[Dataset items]
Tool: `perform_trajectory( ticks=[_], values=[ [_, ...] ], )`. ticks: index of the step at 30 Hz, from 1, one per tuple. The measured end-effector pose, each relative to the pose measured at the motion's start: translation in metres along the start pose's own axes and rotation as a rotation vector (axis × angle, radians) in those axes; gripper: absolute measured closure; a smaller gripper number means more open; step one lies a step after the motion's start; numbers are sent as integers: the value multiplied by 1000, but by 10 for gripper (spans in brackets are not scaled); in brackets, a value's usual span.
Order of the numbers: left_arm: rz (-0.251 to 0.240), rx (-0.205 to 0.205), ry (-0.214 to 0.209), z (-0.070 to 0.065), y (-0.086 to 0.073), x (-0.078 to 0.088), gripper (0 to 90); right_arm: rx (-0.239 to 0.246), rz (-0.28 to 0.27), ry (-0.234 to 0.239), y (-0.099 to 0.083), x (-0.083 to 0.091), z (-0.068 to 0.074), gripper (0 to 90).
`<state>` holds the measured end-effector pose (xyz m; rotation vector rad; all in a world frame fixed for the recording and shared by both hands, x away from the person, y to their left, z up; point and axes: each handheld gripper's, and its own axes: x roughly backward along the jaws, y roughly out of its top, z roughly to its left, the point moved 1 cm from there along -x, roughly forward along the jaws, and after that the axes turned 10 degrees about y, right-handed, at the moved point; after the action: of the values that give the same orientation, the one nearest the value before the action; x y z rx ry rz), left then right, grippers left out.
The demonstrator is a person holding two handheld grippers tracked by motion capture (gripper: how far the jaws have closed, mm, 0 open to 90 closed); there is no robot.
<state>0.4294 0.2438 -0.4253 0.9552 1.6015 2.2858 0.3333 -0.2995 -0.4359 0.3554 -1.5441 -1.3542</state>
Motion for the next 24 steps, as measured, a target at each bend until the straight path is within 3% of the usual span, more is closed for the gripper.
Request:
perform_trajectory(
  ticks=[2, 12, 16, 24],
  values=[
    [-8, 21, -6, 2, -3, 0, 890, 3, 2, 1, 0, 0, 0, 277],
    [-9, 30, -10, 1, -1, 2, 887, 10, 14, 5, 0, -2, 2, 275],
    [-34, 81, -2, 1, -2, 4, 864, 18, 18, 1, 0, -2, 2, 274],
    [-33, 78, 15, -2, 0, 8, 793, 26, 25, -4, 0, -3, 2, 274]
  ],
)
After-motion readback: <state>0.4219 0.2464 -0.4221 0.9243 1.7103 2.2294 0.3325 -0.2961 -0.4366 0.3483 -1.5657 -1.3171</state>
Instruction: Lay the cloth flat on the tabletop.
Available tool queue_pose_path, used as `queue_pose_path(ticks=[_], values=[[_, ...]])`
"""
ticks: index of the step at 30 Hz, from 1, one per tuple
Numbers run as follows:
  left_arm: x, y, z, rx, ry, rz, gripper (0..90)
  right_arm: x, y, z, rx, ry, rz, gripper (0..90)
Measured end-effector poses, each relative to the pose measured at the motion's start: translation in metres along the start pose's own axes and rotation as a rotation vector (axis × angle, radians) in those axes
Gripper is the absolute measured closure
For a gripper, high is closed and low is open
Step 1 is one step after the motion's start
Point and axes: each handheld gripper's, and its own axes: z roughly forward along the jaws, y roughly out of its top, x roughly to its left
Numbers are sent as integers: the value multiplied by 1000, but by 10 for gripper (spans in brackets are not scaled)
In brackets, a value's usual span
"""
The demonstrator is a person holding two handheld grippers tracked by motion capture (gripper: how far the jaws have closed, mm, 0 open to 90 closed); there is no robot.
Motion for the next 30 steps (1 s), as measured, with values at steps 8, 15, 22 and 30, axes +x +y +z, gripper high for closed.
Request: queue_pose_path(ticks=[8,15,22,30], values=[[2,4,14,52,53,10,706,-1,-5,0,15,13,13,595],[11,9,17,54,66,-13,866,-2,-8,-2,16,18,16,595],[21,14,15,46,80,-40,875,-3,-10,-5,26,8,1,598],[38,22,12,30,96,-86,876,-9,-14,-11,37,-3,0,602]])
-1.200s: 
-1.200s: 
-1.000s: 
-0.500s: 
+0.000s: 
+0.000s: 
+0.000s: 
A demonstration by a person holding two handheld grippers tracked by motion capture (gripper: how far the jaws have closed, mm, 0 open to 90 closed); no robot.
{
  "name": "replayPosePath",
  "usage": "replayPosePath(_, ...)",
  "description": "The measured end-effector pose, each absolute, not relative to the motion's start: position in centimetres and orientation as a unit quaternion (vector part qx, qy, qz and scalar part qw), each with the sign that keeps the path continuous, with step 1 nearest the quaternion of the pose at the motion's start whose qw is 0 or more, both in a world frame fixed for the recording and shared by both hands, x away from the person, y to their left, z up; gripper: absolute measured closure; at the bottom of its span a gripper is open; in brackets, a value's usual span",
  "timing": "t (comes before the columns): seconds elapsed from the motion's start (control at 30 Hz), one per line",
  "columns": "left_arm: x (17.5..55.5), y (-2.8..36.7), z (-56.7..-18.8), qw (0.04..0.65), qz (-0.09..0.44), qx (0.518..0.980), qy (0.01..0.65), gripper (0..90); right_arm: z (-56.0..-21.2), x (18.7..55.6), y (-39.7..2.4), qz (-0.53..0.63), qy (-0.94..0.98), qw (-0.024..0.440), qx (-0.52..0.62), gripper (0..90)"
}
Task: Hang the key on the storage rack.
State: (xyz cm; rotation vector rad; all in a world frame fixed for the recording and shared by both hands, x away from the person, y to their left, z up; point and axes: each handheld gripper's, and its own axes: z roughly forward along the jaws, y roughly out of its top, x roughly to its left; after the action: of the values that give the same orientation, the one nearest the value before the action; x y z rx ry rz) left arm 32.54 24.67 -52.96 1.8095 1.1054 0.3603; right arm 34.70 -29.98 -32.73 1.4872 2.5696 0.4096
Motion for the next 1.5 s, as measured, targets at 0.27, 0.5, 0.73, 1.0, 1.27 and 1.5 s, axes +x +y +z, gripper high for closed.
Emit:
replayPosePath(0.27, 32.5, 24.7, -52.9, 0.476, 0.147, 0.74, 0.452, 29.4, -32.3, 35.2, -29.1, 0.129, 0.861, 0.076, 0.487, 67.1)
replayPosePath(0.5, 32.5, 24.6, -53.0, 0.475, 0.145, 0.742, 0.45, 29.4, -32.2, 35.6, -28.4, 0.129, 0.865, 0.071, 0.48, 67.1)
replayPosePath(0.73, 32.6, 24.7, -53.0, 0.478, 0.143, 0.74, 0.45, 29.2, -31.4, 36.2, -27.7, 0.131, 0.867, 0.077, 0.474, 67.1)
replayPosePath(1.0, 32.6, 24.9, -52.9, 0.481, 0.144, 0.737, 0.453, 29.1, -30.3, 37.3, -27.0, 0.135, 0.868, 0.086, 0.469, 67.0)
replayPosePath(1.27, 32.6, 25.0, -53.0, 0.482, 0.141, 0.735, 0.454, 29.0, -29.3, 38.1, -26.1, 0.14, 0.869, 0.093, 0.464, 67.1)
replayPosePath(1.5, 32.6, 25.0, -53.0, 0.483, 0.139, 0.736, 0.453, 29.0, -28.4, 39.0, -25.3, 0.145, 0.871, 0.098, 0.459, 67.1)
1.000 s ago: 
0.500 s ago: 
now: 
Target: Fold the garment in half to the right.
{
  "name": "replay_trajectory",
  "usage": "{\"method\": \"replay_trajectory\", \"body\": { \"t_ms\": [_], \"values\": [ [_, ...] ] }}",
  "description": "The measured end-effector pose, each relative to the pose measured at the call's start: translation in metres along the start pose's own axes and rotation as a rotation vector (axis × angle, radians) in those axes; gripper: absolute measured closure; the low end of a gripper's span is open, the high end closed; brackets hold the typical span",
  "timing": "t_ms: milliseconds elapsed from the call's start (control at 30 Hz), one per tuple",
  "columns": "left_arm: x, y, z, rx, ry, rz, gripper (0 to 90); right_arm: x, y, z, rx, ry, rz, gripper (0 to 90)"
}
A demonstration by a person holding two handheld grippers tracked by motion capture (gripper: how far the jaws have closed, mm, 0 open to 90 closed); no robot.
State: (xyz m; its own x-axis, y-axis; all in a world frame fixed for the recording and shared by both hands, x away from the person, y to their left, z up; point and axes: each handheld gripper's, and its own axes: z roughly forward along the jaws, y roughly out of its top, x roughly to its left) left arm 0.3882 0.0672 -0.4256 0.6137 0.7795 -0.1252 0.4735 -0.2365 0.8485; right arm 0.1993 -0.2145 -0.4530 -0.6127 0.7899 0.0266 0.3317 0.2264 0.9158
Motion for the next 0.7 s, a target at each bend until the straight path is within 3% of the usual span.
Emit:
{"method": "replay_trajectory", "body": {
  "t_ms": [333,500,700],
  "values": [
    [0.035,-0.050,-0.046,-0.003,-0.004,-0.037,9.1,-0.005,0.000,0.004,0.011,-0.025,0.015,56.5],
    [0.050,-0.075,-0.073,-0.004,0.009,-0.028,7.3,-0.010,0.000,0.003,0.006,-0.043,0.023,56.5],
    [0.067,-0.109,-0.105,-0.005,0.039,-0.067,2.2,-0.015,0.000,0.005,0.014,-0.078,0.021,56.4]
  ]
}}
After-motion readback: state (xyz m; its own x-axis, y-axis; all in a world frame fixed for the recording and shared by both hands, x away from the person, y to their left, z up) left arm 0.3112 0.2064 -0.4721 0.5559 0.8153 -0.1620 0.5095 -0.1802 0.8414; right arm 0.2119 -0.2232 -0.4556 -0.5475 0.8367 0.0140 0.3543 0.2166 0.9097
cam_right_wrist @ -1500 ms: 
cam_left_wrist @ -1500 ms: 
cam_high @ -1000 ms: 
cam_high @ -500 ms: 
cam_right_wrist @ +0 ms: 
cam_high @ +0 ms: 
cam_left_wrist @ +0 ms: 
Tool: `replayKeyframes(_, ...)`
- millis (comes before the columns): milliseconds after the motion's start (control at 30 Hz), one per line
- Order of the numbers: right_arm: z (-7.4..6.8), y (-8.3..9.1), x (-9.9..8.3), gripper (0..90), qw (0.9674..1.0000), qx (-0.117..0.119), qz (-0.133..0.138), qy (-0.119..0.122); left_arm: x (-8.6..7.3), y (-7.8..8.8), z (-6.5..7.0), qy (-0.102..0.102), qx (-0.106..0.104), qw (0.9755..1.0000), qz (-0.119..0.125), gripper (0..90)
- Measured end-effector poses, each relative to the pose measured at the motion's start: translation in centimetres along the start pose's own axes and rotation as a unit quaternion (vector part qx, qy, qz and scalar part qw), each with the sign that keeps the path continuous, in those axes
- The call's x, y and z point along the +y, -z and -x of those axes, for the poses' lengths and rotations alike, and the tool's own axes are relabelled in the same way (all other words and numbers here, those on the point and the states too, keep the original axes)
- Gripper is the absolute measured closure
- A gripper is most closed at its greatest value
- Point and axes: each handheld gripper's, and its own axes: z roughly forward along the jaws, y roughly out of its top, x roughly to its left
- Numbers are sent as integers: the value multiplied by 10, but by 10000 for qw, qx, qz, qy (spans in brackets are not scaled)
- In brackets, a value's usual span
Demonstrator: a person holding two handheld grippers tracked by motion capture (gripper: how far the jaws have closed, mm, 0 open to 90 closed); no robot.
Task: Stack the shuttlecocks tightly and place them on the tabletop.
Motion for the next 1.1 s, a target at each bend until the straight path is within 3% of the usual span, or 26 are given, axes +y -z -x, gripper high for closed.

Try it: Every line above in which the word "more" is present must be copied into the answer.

Exercise response:
Tool: `perform_trajectory( ticks=[_], values=[ [_, ...] ], )`. ticks: index of the step at 30 Hz, from 1, one per tuple. The measured end-effector pose, each relative to the pose measured at the motion's start: translation in metres along the start pose's own axes and rotation as a rotation vector (axis × angle, radians) in those axes; gripper: absolute measured closure; a smaller gripper number means more open; step one lies a step after the motion's start; numbers are sent as integers: the value multiplied by 1000, but by 10 for gripper (spans in brackets are not scaled); in brackets, a value's usual span.
Motion for the next 24 steps, as measured, a target at each bend until the straight path is within 3% of the usual span, more is closed for the gripper.
  "description": "The measured end-effector pose, each absolute, not relative to the motion's start: position in centimetres and orientation as a unit quaternion (vector part qx, qy, qz and scalar part qw), each with the sign that keeps the path continuous, with step 1 nearest the quaternion of the pose at the motion's start whose qw is 0 or more, both in a world frame fixed for the recording and shared by both hands, x away from the person, y to their left, z up; gripper: absolute measured closure; at the bottom of its span a gripper is open; in brackets, a value's usual span",

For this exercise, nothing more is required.